◆ **Task requirements**:
Set down exactly the lines in the records below that run from the line with "<point>313,138</point>" to the line with "<point>180,75</point>", inclusive, and nothing more.

◆ **Exercise materials**:

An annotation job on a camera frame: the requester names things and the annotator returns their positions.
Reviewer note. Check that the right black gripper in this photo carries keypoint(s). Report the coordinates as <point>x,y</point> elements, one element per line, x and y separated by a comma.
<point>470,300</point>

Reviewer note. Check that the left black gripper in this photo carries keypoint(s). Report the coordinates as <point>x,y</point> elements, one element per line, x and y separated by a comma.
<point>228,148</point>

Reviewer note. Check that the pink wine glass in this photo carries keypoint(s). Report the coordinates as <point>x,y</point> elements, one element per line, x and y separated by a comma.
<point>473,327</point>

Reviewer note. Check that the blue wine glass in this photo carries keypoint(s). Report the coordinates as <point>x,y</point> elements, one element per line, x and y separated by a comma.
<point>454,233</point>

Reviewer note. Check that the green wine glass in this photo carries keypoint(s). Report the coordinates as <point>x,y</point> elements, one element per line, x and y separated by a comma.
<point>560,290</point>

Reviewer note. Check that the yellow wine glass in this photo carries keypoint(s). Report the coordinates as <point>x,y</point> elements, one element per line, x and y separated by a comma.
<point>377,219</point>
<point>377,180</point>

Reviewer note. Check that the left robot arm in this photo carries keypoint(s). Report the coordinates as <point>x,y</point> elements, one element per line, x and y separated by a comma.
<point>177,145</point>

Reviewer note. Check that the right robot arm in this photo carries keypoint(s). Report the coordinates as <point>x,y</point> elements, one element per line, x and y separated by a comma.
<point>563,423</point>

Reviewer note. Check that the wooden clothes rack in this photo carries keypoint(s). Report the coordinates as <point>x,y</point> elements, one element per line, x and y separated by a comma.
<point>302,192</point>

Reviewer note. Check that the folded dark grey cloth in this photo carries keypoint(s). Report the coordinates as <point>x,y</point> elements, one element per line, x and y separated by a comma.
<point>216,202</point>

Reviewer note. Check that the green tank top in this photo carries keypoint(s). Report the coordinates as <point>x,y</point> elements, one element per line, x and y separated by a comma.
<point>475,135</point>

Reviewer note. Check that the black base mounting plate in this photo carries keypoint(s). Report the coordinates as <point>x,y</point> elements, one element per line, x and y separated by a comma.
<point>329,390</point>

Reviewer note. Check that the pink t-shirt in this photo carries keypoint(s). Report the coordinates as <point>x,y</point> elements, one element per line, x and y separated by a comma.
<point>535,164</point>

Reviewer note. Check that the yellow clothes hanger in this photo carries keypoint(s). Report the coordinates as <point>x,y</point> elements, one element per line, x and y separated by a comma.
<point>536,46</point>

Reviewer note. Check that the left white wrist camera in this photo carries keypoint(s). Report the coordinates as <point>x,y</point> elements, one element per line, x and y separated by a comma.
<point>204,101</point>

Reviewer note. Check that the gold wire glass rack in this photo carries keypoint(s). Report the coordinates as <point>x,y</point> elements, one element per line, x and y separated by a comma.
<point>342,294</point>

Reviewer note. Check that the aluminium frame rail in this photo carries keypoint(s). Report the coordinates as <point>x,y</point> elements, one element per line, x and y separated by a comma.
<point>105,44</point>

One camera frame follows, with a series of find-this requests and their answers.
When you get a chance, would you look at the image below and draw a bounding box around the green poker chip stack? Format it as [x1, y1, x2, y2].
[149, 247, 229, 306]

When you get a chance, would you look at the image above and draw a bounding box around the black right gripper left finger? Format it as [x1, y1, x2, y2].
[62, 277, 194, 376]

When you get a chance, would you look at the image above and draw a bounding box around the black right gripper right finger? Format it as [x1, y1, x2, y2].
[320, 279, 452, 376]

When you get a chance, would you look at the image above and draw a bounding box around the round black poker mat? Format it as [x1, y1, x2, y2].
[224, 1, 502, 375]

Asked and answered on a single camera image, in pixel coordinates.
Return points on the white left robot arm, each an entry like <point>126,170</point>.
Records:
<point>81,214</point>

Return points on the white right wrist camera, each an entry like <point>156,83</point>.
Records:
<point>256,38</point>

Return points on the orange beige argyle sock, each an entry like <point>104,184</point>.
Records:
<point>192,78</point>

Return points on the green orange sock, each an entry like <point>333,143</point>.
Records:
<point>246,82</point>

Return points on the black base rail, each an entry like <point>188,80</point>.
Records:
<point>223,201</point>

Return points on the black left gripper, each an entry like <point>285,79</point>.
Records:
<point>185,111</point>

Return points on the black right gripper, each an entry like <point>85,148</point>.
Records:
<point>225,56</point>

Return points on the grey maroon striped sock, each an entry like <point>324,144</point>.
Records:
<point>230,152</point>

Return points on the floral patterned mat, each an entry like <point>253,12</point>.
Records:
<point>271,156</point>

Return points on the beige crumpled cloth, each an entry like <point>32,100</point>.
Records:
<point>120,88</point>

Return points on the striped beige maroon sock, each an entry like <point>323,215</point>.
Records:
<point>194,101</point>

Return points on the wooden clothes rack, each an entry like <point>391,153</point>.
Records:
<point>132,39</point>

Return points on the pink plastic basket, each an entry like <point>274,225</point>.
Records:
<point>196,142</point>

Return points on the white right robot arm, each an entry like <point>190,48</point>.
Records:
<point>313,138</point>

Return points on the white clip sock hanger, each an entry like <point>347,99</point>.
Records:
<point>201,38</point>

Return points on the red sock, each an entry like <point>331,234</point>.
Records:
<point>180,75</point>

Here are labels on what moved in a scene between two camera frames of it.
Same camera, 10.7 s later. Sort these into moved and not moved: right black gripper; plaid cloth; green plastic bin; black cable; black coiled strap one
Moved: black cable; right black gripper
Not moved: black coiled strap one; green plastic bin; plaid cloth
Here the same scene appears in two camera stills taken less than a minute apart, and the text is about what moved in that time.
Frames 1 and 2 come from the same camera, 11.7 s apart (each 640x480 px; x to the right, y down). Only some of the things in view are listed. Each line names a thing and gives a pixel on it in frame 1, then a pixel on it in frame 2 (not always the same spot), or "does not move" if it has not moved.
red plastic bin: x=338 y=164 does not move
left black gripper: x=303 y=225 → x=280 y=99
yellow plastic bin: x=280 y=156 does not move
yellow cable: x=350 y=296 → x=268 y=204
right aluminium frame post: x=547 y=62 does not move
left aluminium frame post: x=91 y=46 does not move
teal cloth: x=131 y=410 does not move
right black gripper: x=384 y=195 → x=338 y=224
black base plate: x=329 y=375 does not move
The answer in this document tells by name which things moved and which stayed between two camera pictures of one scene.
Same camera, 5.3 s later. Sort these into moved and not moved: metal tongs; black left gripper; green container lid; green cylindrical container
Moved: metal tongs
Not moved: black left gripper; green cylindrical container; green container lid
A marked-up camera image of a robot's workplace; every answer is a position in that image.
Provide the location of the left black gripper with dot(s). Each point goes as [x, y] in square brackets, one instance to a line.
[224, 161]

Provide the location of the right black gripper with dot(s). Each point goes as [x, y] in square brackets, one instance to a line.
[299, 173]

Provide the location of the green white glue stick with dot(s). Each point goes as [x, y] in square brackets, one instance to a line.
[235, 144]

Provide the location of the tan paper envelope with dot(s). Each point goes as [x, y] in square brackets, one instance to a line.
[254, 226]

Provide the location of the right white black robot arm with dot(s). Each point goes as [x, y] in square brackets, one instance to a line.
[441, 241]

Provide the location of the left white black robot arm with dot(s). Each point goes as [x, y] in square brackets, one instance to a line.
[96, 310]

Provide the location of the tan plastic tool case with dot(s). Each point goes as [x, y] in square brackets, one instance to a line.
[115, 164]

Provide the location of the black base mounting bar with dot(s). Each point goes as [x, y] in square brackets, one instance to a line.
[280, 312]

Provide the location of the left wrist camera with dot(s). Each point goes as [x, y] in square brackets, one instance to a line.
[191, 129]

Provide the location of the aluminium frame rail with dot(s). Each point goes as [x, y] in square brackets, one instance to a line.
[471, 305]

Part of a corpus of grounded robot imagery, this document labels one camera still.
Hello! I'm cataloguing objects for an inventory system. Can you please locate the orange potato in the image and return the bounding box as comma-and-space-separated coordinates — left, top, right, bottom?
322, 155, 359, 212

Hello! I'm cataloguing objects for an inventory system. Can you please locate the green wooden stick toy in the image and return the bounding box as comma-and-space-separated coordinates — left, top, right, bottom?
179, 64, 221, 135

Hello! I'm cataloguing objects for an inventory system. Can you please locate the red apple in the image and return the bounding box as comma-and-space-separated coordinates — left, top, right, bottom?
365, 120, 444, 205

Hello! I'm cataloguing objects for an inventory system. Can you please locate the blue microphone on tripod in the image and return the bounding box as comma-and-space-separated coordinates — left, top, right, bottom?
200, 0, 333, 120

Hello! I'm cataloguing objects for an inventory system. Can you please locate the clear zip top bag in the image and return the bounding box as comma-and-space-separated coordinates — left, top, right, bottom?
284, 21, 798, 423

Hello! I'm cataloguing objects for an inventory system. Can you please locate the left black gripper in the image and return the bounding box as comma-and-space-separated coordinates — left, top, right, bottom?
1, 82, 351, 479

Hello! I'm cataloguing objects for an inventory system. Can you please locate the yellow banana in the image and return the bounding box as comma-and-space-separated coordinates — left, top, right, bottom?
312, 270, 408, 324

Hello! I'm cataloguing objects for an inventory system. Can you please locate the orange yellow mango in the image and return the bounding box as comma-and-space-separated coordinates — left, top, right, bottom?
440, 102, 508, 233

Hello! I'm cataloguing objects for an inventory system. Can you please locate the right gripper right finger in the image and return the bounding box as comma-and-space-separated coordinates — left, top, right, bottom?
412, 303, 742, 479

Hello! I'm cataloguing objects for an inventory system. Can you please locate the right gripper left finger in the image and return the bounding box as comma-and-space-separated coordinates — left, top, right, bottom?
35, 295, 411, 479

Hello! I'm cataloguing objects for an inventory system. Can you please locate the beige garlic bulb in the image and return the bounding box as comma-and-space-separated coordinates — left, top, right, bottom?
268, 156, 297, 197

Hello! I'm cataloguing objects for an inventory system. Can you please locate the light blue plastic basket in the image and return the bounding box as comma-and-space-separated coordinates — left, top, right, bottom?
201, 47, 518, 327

◆ **Answer**:
<point>313,138</point>

Return points on the white clip sock hanger, each an entry like <point>347,99</point>.
Records:
<point>201,38</point>

Return points on the red sock, each an entry like <point>331,234</point>.
Records:
<point>180,75</point>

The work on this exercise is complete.